Я вытащил из груды вещей длинное ожерелье с голубыми и прозрачными бусинами, встряхнув, растянул в большое «о» и хотел надеть Присцилле на шею, но она резко отстранила его.
– А норка?
– Понимаешь…
– Я ведь все равно собираюсь вернуться к нему, так что неважно. Очень мило, что он принес… Что он сказал? Он хочет со мной увидеться? Сказал, что я невыносима? О, какая ужасная у меня была жизнь, но, когда я вернусь, хуже, чем теперь, не будет, хуже быть не может. Я буду послушной и спокойной. Уж я постараюсь. Буду чаще ходить в кино. Не буду кричать и плакать.

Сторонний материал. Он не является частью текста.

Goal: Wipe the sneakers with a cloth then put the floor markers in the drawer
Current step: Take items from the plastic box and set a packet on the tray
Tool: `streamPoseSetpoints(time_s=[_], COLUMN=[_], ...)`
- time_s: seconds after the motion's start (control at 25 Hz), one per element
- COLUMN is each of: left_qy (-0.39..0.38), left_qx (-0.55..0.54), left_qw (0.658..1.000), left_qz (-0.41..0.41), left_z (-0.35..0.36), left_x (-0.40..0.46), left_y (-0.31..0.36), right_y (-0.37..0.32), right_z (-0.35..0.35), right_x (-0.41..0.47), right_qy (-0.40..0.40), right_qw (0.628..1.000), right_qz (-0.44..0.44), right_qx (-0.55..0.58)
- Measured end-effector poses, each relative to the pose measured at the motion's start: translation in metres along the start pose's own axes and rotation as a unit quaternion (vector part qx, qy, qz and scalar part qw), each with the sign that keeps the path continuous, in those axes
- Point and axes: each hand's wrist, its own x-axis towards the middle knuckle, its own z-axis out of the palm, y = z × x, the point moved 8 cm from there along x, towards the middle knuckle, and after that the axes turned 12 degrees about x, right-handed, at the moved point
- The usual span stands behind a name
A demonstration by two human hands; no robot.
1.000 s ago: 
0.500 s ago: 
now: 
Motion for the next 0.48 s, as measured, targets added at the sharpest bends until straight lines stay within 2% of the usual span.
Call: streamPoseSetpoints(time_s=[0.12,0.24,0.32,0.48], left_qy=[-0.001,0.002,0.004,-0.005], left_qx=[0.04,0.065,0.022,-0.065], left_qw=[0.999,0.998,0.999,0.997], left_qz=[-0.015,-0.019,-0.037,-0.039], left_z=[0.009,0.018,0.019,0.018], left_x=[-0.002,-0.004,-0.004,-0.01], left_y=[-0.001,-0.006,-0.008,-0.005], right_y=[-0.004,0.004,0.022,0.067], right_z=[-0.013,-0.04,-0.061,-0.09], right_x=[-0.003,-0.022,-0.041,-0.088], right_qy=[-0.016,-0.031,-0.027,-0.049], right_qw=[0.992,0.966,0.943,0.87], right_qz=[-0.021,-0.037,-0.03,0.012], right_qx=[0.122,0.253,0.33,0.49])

Если я стану спокойной, он
– Присцилла, – сказал я, – послушай, дорогая. О том, чтобы вернуться сейчас или вообще когда-нибудь, не может быть и речи. Роджер хочет получить развод. У него любовница, она молодая, ее зовут Мэриголд. Он живет с ней уже давно, много лет, и теперь собирается на ней жениться. Я видел их сегодня утром. Они очень счастливы, они любят друг друга и хотят стать мужем и женой, и Мэриголд беременна…
Присцилла встала и точно деревянная двинулась к кровати. Забралась в нее и легла. Так ложился бы мертвец в собственный гроб. Натянула на себя простыню и одеяло.
– Он хочет жениться, – еле выговорила она, губы у нее тряслись.
– Да, Присцилла…
– Он живет с ней давно…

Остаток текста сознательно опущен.